For a generation that has been exposed to the Terminator movies, visions of a robot uprising come to mind whenever news about advancements in artificial intelligence surface.
Great minds such as Tesla Motors and SpaceX CEO Elon Musk, famed astrophysicist Stephen Hawking and Apple co-founder Steve Wozniak have previously expressed their concern on the possibility of a robot apocalypse.
It would seem that Google, one of the companies at the forefront of artificial intelligence development, is now sharing some of these concerns, as its DeepMind unit has published a study that seeks to implement safety measures on the technology.
The paper, published as a collaboration between DeepMind and the Future of Humanity Institute of Oxford University, discusses a "big red button" that will allow humans to turn off artificial intelligence in a robot and take control of it in case the robot is misbehaving or malfunctioning.
And just so it is clear, the Future of Humanity Institute is named as such as it wants humanity to have a future, with Nick Bostrom, its founding director, being one of the more vocal opponents of artificial intelligence.
The researchers of the paper, DeepMind's Laurent Orseau and the Future of Humanity Institute's Stuart Armstrong, explain that artificial intelligence agents are not likely to be at their best behavior at all times. They believe that the key to addressing situations where robots go haywire is safe interruptibility, though the researchers admit that some systems may be unaffected by the so-called big red button.

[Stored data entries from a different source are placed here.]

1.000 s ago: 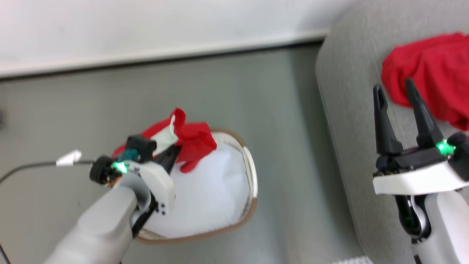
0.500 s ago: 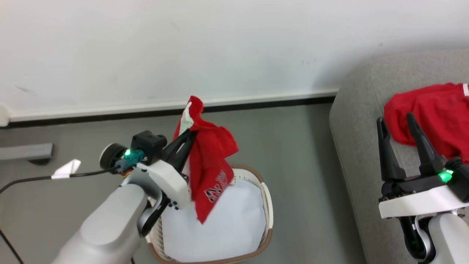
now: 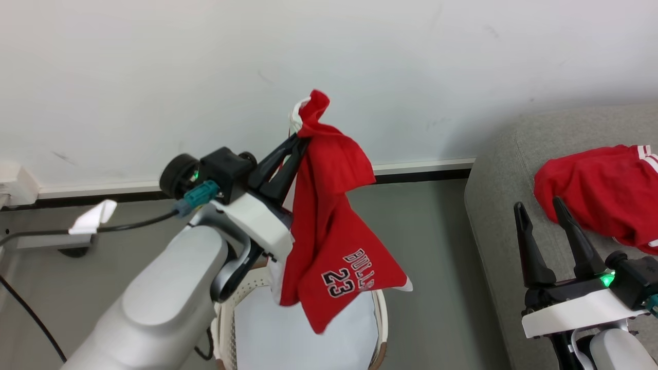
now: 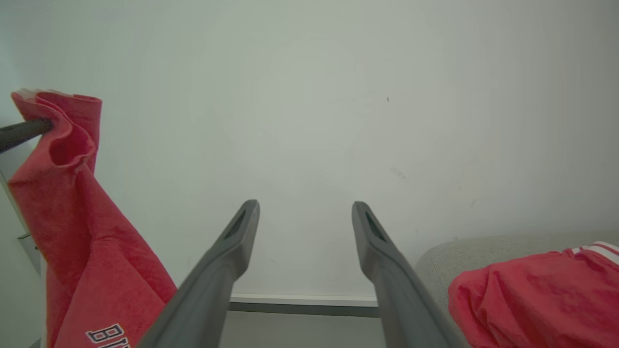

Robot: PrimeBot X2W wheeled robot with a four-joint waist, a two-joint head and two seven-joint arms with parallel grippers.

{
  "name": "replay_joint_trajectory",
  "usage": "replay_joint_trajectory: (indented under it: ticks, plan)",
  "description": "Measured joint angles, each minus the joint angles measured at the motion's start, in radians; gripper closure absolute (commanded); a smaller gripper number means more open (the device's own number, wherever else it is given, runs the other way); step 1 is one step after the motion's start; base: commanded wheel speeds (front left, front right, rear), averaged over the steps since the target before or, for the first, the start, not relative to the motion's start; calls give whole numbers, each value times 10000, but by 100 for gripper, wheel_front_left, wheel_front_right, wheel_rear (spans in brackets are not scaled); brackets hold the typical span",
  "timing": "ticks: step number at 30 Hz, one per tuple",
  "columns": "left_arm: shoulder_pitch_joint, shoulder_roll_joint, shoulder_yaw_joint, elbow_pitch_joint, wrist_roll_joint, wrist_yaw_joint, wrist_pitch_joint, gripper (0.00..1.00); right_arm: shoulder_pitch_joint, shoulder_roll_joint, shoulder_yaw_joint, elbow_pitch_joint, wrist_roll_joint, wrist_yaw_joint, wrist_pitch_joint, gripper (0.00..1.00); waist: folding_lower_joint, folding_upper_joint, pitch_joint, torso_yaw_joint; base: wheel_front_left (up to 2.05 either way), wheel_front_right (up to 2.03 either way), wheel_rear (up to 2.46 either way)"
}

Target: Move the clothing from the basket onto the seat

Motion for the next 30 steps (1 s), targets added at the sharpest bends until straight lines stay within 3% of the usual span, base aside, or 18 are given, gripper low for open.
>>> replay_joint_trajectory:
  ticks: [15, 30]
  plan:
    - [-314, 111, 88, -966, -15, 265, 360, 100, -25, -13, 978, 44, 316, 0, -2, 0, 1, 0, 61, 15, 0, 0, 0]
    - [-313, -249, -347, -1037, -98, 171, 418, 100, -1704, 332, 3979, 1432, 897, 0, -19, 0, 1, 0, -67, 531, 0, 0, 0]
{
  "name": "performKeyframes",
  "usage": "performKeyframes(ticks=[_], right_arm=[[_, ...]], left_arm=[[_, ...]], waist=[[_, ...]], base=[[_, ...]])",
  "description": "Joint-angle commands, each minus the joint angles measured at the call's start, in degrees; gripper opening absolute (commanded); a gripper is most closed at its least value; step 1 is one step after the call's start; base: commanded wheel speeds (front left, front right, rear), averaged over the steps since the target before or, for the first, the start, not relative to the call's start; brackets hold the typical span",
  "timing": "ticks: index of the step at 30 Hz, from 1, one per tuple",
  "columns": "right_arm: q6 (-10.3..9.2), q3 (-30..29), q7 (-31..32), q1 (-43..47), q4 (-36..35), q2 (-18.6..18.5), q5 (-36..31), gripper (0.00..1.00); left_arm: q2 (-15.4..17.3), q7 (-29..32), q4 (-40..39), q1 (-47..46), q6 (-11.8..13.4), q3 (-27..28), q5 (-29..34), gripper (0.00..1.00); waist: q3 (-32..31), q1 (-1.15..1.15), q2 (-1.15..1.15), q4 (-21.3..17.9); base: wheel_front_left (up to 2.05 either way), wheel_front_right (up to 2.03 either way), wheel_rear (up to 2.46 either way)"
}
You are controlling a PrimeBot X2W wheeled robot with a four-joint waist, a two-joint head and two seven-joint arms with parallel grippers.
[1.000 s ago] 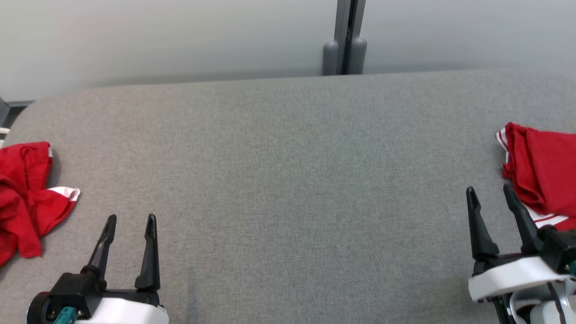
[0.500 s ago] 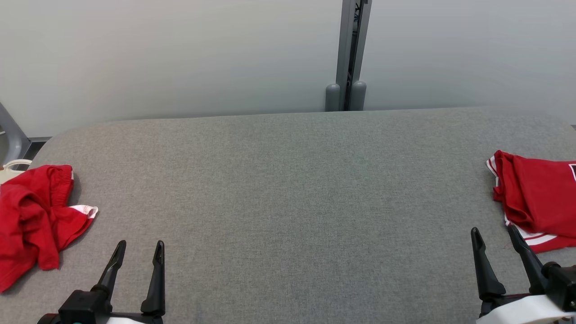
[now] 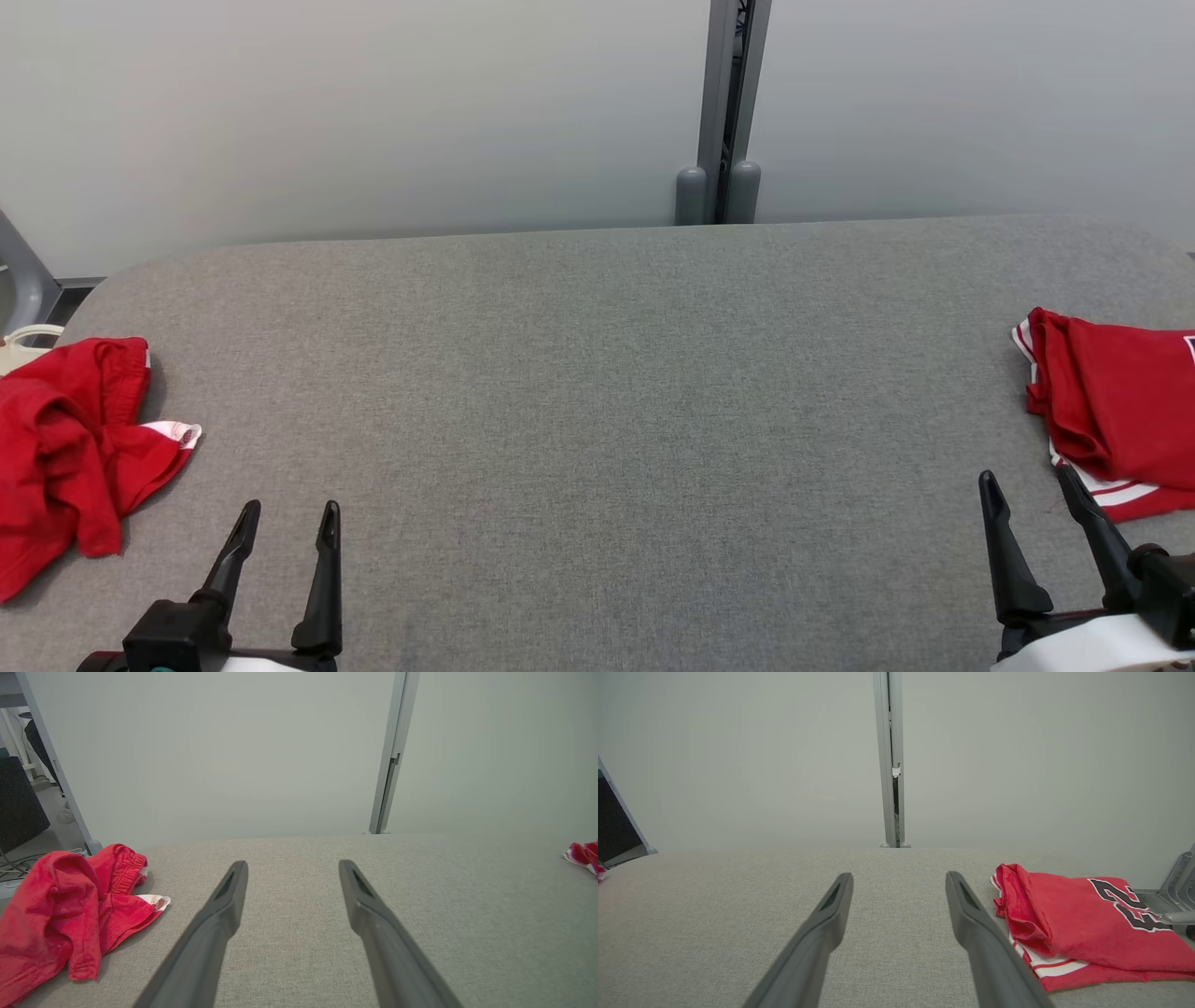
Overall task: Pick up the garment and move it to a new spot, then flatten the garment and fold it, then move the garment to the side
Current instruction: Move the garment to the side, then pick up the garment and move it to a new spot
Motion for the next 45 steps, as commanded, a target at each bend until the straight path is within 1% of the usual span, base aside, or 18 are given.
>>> performKeyframes(ticks=[1, 6, 10, 14, 23, 29, 35, 45], right_arm=[[0.00, -0.13, 0.22, 0.52, -0.30, -0.07, -0.27, 1.00], [0.00, -0.26, 0.23, 0.79, -0.54, -0.06, -0.09, 1.00], [0.00, -0.10, 0.33, 0.88, -1.72, -0.05, 0.01, 1.00], [0.00, -0.28, 0.82, 1.54, -3.83, -0.05, 0.13, 1.00], [0.00, 0.29, 2.42, 2.16, -7.56, -0.07, 0.29, 1.00], [0.00, 2.05, 2.81, 2.17, -7.78, -0.06, 0.93, 1.00], [0.00, 3.59, 2.79, 1.99, -7.53, -0.07, 1.12, 1.00], [0.00, 4.15, 2.99, 1.99, -7.44, -0.08, 0.59, 1.00]], left_arm=[[0.31, -0.10, -0.09, 0.01, 0.29, 0.02, -0.29, 1.00], [0.35, 0.00, 0.12, -0.40, 0.61, -0.02, -0.33, 1.00], [0.11, -0.18, 0.55, -1.38, 1.10, 0.12, -0.52, 1.00], [-0.55, -1.21, 1.12, -2.96, 0.95, 0.17, -0.97, 1.00], [-1.07, -3.40, 3.36, -6.91, -0.03, 1.00, -2.28, 1.00], [-1.09, -4.21, 5.61, -8.14, -0.38, 1.56, -2.91, 1.00], [-0.79, -4.67, 7.64, -8.76, -0.88, 1.67, -3.02, 1.00], [-0.84, -5.28, 9.71, -9.60, -1.23, 1.58, -2.90, 1.00]], waist=[[0.10, 0.00, 0.00, 0.04], [0.28, 0.00, 0.00, 0.30], [0.71, 0.00, 0.00, 1.98], [1.28, 0.00, 0.00, 5.85], [1.18, 0.00, 0.00, 16.86], [0.32, 0.00, 0.00, 21.60], [-0.14, 0.00, 0.00, 23.97], [-0.09, 0.00, 0.00, 24.92]], base=[[0.00, 0.00, 0.00], [0.00, 0.00, 0.00], [0.00, 0.00, 0.00], [0.00, 0.00, 0.00], [0.00, 0.00, 0.00], [0.00, 0.00, 0.00], [0.00, 0.00, 0.00], [0.00, 0.00, 0.00]])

Specifically, the systems that could not be stopped by the kill switch being developed are the ones related to policy-search robotics, which is a part of machine learning. As such, the research seems to be a long way off from being fully completed to apply the off button to all forms of artificial intelligence.
The research might seem to be a bit of an overreaction, given that the most high-profile achievement of artificial intelligence so far has been beating a world champion in a board game. However, Bostrom has previously stated a theory that once artificial intelligence at the level of human intelligence has been developed, it would not be too long before it goes beyond the capabilities of humans. Robots would then build better robots with better artificial intelligence, resulting in a snowball of development that humans would not be able to replicate nor rescind.